Interestingly, we can not reject the training set of being a poisson distribution.

In [33]:
y_pred = pois_results.predict(X_test)

In [34]:
mean_absolute_error(y_test, y_pred)

26.862673068207982

In [35]:
mean_squared_error(y_test, y_pred)

1589.0303316095428

### Deviance

In [36]:
null_dev = pois_results.null_deviance
res_dev = pois_results.deviance

print('null deviance: {}\nresult deviance: {}'.format(null_dev, res_dev))
diff = null_dev - res_dev

null deviance: 5177.55328966434
result deviance: 43.19997586934003


In [37]:
chi2.sf(diff, 3)

0.0

Because 0 is less than alpha=0.05, it is probable that my model is better than the null model. 

### OLS

In [38]:
X = data[['age', 'smoke', 'logpop', 'const']]
y = data.dead
y = np.log(y)

In [39]:
X_train, X_test, y_train, y_test = train_test_split(X, y, test_size=0.3, random_state=4444)

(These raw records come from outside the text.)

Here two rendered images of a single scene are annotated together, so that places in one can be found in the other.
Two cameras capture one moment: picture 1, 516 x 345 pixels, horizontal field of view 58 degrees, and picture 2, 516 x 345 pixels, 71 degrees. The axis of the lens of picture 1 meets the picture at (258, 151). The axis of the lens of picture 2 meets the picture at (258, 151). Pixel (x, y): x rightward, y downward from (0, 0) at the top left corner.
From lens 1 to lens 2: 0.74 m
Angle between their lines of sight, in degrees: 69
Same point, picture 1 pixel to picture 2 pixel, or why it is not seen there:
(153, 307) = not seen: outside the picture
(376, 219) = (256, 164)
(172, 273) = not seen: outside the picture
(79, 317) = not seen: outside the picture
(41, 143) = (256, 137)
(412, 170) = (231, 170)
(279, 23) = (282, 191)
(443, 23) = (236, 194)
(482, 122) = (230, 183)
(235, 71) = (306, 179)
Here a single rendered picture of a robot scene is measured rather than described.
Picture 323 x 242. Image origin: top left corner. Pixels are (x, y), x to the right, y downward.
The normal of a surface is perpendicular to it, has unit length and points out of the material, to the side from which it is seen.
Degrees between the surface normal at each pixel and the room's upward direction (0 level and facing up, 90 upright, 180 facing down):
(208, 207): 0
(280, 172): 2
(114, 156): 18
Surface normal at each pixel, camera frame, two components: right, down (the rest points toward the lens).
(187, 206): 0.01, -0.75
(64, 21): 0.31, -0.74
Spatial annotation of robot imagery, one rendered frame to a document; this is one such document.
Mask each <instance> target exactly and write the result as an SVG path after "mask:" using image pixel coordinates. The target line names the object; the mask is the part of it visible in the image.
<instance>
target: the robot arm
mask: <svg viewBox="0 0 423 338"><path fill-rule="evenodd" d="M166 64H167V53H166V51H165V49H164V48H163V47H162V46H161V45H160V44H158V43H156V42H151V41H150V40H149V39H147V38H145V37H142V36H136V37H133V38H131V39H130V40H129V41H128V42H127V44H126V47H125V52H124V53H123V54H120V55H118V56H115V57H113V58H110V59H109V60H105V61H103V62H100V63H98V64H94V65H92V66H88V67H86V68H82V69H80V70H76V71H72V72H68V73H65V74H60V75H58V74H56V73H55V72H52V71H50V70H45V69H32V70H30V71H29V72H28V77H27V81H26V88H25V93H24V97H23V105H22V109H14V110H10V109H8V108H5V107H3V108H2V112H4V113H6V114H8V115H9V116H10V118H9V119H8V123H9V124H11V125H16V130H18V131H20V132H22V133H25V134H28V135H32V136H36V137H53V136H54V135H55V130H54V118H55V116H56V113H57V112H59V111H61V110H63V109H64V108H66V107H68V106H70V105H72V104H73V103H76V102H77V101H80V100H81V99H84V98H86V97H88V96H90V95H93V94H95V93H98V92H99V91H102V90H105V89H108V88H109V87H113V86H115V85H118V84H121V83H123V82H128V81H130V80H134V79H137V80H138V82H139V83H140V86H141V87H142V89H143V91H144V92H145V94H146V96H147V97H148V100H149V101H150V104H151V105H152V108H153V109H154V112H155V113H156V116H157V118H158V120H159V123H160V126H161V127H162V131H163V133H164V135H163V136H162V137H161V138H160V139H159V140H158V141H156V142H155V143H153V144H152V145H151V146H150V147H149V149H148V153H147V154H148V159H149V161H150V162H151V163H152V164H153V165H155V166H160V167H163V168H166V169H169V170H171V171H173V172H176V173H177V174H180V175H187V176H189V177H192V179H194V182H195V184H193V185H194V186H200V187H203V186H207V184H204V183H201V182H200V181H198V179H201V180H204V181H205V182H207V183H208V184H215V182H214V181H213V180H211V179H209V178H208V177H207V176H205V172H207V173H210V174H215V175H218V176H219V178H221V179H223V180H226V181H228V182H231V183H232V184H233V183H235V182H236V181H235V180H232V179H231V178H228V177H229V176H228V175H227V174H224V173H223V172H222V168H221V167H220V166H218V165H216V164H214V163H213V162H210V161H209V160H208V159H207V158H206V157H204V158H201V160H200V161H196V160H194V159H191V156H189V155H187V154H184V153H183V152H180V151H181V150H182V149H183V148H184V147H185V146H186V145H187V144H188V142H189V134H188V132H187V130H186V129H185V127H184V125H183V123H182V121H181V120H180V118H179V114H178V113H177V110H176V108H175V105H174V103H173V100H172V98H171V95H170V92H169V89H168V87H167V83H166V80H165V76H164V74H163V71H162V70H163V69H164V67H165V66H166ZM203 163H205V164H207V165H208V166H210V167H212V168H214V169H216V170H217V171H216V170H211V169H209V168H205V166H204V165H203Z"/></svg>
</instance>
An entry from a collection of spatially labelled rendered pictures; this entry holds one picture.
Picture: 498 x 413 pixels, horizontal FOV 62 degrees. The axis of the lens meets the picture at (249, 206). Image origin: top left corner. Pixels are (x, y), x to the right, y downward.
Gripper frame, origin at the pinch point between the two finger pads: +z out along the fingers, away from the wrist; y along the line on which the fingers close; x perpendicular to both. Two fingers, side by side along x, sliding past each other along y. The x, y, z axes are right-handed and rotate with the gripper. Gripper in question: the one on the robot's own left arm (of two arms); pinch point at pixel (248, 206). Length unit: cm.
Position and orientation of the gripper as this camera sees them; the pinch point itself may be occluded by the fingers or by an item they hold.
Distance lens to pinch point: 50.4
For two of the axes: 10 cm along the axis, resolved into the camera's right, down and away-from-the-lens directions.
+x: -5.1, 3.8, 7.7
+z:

ols_model = sm.OLS(y_train, X_train)
ols_m_res = ols_model.fit()
ols_m_res.summary()

0,1,2,3
Dep. Variable:,dead,R-squared:,0.983
Model:,OLS,Adj. R-squared:,0.981
Method:,Least Squares,F-statistic:,406.1
Date:,"Sun, 14 Feb 2016",Prob (F-statistic):,9.55e-19
Time:,21:57:38,Log-Likelihood:,6.6506
No. Observations:,25,AIC:,-5.301
Df Residuals:,21,BIC:,-0.4256
Df Model:,3,,
Covariance Type:,nonrobust,,

0,1,2,3,4,5
,coef,std err,t,P>|t|,[95.0% Conf. Int.]
age,0.0734,0.003,22.672,0.000,0.067 0.080
smoke,0.0715,0.040,1.777,0.090,-0.012 0.155
logpop,1.0874,0.040,27.281,0.000,1.005 1.170
const,-7.2554,0.353,-20.542,0.000,-7.990 -6.521

0,1,2,3
Omnibus:,8.691,Durbin-Watson:,1.846
Prob(Omnibus):,0.013,Jarque-Bera (JB):,9.575
Skew:,-0.63,Prob(JB):,0.00833
Kurtosis:,5.758,Cond. No.,551.0


In [40]:
coeff_df = pd.DataFrame( {'poisson': pois_results.params, 'OLS': ols_m_res.params } )
coeff_df

Unnamed: 0,OLS,poisson
age,0.073356,0.071586
smoke,0.071541,0.122165
logpop,1.087432,1.043163
const,-7.25543,-6.960907


#### Summary

Again the coefficients are most similar for the parameters that do not need to be removed. In the OLS model it seems that smoke could be removed which also has the largest coefficient deviation.

Both Rsq and adj Rsq are high for the OLS model and the F-statistic is significantly low. The log-likelihood is also larger suggesting this to be the better model.